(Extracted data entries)
==============================

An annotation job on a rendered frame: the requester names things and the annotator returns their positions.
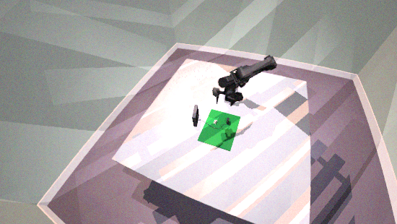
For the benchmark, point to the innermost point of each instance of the green circuit board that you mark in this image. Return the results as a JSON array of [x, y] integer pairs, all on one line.
[[223, 137]]

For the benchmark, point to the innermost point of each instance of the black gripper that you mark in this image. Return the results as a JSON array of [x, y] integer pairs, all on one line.
[[216, 92]]

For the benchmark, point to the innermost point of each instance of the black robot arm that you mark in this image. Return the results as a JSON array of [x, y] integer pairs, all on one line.
[[241, 77]]

==============================

* Your goal:
Write out, word for word, every line from the one containing "the black robot" through the last line of the records above.

* Exercise result:
For the benchmark, point to the innermost point of each instance of the black robot arm that you mark in this image. Return the results as a JSON array of [x, y] integer pairs, all on one line.
[[241, 77]]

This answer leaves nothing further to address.